Your objective
Reproduce exactly, and only, the lines running from the start of the entries below to the line containing "You are controlling".

─── Source records

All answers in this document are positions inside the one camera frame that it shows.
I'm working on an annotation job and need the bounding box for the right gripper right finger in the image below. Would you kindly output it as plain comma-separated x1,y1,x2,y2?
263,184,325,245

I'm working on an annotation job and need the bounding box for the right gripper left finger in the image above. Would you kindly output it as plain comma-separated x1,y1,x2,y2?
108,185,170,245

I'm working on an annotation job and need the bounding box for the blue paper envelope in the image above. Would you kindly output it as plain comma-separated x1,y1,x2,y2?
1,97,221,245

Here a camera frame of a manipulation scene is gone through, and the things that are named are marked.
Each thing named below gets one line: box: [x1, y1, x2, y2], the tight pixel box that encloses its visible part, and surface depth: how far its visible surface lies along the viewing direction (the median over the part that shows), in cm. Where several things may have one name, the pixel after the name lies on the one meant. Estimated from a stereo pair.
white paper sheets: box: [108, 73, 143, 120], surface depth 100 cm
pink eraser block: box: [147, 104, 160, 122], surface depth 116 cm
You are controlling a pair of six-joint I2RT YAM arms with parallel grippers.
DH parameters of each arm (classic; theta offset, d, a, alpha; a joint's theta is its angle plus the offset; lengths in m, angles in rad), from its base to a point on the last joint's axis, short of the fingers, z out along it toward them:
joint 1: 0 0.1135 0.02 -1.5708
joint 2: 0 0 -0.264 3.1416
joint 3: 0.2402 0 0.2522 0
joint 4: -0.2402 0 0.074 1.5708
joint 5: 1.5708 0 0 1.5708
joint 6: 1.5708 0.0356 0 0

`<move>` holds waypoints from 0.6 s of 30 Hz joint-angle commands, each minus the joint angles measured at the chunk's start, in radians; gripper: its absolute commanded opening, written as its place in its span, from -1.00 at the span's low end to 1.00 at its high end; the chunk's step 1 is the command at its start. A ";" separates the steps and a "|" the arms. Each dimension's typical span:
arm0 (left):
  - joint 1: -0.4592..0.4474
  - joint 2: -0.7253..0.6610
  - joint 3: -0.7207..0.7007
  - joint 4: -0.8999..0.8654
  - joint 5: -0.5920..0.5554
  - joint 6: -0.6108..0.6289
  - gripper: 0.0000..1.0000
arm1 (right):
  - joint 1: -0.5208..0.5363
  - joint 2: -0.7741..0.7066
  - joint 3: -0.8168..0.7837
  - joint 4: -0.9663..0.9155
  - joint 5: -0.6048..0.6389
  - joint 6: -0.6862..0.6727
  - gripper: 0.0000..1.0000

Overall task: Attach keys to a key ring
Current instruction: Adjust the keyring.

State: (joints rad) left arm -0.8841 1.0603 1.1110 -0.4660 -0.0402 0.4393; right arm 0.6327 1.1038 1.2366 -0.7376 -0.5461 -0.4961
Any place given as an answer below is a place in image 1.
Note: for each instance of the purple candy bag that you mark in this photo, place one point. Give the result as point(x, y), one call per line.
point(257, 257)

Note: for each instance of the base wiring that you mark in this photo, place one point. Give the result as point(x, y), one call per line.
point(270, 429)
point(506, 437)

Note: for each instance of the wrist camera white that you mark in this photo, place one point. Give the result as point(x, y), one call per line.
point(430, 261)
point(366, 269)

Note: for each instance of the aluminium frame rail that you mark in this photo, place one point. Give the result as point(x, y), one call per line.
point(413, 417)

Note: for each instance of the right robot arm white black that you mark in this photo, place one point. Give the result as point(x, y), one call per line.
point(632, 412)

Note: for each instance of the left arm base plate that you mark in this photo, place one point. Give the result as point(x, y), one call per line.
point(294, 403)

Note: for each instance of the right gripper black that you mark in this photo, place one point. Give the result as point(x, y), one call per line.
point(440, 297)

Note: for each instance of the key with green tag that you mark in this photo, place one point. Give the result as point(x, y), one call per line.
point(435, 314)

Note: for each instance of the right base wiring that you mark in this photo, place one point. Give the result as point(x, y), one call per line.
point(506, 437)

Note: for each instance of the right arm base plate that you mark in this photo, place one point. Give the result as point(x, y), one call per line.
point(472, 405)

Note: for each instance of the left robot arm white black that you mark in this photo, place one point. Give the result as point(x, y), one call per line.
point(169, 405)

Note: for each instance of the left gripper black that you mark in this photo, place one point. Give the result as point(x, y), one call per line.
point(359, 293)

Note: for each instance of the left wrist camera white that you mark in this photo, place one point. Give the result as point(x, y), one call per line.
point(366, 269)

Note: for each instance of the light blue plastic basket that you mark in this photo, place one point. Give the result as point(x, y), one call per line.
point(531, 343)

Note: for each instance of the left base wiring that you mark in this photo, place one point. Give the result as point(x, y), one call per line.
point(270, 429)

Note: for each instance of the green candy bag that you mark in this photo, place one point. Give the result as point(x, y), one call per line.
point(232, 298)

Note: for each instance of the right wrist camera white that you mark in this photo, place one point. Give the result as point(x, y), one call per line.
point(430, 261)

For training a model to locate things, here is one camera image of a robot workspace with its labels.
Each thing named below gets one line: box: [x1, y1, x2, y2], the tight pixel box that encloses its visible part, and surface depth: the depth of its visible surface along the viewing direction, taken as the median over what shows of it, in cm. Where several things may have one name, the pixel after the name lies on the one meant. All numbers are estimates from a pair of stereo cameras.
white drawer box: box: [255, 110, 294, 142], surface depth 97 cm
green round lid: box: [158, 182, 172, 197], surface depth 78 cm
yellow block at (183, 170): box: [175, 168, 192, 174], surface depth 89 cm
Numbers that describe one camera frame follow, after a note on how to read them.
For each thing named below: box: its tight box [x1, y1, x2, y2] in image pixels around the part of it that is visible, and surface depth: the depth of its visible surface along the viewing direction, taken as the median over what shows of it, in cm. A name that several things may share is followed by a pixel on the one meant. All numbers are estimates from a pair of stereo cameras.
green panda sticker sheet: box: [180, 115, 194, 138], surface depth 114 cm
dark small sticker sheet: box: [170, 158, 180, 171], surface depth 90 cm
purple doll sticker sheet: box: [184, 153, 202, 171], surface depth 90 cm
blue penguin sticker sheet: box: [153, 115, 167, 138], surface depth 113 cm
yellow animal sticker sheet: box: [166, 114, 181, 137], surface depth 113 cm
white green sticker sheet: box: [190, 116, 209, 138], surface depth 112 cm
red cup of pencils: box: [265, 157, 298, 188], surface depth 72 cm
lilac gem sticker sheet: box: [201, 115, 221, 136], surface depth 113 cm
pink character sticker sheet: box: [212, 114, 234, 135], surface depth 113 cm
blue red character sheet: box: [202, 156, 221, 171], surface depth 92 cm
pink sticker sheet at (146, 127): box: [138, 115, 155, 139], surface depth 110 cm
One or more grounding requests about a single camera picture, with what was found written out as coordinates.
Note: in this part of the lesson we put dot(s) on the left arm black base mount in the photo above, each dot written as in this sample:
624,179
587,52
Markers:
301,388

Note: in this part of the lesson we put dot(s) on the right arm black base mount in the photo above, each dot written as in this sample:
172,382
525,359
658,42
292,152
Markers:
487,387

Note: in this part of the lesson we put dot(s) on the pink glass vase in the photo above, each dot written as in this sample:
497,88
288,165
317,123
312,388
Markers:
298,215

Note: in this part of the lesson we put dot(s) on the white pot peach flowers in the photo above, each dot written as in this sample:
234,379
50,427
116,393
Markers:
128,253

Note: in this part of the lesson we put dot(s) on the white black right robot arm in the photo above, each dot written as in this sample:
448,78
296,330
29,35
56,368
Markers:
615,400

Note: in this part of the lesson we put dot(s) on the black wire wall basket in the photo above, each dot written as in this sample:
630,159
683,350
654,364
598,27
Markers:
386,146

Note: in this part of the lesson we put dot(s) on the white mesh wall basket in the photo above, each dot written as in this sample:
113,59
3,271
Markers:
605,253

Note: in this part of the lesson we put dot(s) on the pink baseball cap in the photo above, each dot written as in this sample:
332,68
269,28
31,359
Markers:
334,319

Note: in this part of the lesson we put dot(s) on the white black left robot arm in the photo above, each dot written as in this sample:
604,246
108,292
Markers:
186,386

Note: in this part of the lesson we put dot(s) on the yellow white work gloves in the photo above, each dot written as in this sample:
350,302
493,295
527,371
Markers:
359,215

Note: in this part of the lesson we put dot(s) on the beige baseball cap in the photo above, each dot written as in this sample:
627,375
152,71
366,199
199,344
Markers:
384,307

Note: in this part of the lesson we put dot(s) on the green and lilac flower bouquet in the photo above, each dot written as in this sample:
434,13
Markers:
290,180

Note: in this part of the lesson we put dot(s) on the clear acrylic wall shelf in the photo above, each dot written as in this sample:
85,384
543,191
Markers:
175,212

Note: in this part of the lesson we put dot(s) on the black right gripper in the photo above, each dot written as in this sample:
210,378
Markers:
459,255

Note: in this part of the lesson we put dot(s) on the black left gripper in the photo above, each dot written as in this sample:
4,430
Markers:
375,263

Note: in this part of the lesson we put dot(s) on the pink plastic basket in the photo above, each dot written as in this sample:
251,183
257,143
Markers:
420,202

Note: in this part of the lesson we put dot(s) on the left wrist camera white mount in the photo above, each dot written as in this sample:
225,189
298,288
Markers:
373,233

──────

Task response
All answers in this document are positions inside the one camera frame that it shows.
I'm working on an annotation job and need the bounding box for the right gripper right finger in the image below. Would you kindly output it as plain comma-separated x1,y1,x2,y2?
263,184,325,245

I'm working on an annotation job and need the bounding box for the right gripper left finger in the image above. Would you kindly output it as plain comma-separated x1,y1,x2,y2?
108,185,170,245

I'm working on an annotation job and need the bounding box for the blue paper envelope in the image above. Would you kindly output it as plain comma-separated x1,y1,x2,y2?
1,97,221,245

Here a camera frame of a manipulation scene is gone through, and the things that are named are marked.
Each thing named below gets one line: box: [x1, y1, x2, y2], the tight pixel box that encloses its visible part, and surface depth: how far its visible surface lies along the viewing direction (the median over the part that shows), in cm. Where several things may have one name, the pixel after the name lies on the one meant. Estimated from a stereo pair.
white paper sheets: box: [108, 73, 143, 120], surface depth 100 cm
pink eraser block: box: [147, 104, 160, 122], surface depth 116 cm
You are controlling a pair of six-joint I2RT YAM arms with parallel grippers.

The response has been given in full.